*** INFORMATION SHOWN Section Begins ***

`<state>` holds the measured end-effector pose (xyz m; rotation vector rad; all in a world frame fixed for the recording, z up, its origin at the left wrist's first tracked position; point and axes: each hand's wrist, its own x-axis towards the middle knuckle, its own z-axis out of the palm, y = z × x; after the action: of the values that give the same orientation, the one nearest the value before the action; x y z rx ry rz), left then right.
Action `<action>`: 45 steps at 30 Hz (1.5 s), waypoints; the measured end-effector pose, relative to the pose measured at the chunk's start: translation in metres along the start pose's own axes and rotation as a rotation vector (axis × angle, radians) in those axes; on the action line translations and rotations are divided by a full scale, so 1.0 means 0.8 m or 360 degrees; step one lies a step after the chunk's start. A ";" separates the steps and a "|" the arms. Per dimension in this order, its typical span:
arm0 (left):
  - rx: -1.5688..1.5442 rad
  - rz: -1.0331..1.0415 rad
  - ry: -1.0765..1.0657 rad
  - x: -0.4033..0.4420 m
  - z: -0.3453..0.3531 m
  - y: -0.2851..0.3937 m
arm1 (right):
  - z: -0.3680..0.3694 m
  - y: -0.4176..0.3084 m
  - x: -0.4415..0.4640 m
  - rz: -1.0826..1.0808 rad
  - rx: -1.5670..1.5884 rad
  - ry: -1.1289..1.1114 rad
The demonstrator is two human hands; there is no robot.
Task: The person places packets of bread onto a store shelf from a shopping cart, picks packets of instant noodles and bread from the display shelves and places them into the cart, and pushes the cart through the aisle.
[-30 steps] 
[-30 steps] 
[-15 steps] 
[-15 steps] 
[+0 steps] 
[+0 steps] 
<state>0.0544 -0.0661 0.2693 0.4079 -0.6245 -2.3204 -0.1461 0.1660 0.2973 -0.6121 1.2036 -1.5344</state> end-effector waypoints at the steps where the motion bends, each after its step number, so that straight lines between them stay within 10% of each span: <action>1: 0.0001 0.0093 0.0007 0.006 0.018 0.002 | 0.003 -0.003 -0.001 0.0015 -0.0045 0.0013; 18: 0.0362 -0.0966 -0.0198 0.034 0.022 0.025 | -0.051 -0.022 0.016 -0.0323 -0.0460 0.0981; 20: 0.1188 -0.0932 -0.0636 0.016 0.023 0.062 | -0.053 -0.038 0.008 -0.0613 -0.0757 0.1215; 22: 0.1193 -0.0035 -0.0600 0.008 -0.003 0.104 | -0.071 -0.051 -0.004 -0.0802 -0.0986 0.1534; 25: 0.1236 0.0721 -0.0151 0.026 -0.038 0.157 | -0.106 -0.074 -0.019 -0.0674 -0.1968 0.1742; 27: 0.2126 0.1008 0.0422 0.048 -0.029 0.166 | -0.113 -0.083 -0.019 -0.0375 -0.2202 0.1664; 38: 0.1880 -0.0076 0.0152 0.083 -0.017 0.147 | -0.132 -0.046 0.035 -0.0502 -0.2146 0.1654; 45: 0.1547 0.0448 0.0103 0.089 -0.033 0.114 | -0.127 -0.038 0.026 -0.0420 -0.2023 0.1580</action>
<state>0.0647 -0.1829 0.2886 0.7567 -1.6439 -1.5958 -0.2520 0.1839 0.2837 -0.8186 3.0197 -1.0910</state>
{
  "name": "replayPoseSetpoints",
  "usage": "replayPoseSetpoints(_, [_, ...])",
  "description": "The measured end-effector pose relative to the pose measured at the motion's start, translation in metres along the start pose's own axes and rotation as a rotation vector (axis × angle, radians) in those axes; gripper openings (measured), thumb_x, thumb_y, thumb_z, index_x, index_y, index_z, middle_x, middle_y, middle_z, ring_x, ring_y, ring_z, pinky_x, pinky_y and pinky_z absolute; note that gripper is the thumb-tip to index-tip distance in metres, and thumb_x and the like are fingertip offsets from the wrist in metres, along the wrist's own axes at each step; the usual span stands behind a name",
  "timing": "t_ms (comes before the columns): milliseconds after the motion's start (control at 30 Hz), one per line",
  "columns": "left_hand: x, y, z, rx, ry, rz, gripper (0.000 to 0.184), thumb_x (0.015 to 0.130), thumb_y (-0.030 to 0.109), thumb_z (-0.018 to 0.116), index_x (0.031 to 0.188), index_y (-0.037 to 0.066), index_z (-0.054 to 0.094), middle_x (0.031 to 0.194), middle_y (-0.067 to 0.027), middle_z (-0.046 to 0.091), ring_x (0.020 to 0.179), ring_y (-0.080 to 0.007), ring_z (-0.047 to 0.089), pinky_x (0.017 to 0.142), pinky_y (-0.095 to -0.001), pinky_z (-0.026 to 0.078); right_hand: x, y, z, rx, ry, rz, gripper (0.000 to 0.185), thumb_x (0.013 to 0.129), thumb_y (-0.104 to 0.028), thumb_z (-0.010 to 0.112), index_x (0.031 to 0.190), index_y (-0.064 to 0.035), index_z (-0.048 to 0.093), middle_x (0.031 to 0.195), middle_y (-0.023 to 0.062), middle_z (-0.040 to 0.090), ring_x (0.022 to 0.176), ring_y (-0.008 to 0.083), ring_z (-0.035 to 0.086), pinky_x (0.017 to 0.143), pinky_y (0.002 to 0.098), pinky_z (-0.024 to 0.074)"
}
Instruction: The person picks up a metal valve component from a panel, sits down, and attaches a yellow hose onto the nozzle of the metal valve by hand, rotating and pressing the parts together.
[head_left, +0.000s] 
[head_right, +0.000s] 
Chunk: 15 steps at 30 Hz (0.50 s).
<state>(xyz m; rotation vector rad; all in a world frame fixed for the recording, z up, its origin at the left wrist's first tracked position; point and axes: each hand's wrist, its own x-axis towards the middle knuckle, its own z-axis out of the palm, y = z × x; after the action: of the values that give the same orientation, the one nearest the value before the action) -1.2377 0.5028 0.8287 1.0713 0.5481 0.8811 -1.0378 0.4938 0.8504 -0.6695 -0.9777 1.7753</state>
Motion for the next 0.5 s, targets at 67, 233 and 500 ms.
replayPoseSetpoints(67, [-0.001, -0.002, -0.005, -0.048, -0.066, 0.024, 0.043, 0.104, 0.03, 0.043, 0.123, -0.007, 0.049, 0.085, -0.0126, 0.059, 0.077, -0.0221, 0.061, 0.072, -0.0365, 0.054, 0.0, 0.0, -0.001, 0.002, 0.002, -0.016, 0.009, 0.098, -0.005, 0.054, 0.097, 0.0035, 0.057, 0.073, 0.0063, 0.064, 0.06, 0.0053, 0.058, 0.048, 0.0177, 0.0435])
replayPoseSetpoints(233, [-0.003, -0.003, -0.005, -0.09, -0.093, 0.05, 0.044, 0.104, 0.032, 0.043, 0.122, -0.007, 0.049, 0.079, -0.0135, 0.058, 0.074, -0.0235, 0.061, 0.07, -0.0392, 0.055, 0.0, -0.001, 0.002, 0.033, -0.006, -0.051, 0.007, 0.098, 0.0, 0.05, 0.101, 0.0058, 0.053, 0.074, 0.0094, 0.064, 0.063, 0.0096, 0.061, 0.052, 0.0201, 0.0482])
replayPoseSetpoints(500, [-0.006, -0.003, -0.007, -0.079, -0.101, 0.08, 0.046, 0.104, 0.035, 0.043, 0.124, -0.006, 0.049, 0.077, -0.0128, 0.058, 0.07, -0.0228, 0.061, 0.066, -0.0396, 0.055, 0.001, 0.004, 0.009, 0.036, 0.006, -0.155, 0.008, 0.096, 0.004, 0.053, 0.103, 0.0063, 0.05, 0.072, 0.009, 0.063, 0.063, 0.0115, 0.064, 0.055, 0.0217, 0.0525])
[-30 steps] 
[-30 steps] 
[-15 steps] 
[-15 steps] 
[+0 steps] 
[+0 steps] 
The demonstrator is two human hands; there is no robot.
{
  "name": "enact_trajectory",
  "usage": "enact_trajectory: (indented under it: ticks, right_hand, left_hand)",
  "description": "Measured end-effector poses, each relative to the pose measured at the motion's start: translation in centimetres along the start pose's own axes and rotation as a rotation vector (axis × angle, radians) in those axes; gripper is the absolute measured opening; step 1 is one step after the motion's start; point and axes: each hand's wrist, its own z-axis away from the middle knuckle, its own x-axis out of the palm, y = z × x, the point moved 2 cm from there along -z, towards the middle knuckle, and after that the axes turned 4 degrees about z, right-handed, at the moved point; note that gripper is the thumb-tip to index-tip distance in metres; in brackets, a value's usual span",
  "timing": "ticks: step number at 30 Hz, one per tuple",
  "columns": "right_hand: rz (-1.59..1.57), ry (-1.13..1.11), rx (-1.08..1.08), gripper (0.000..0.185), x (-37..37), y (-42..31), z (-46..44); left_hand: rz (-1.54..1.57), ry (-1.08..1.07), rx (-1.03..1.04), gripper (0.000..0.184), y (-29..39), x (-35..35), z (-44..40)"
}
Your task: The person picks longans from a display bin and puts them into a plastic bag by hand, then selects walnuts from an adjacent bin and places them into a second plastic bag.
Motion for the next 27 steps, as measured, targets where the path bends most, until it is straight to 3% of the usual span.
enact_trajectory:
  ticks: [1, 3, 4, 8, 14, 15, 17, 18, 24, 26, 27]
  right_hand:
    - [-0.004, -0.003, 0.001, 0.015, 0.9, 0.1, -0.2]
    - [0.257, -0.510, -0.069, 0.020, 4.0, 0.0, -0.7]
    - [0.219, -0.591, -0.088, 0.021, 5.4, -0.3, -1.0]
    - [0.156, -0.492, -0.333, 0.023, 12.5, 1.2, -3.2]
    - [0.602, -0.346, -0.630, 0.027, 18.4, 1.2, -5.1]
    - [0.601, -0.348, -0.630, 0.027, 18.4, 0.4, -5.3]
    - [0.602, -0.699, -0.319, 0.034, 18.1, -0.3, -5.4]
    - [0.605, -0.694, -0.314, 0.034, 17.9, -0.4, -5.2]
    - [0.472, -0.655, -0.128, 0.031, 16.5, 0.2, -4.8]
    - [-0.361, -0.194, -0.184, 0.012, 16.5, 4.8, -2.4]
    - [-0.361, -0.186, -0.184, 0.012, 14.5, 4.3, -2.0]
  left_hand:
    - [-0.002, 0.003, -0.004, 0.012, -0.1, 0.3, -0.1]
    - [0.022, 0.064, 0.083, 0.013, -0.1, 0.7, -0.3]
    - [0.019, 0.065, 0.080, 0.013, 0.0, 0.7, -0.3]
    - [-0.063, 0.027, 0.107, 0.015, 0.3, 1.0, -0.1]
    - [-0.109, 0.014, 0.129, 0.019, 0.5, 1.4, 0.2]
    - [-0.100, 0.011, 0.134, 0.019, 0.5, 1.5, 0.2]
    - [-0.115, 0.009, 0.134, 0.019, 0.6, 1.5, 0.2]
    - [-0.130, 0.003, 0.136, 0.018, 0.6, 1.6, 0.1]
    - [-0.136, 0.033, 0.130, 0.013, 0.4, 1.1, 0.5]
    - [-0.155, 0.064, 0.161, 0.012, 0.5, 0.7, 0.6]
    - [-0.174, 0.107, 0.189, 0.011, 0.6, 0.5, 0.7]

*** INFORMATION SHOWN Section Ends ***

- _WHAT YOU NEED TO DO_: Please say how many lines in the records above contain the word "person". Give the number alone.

- _TASK RESULT_: 3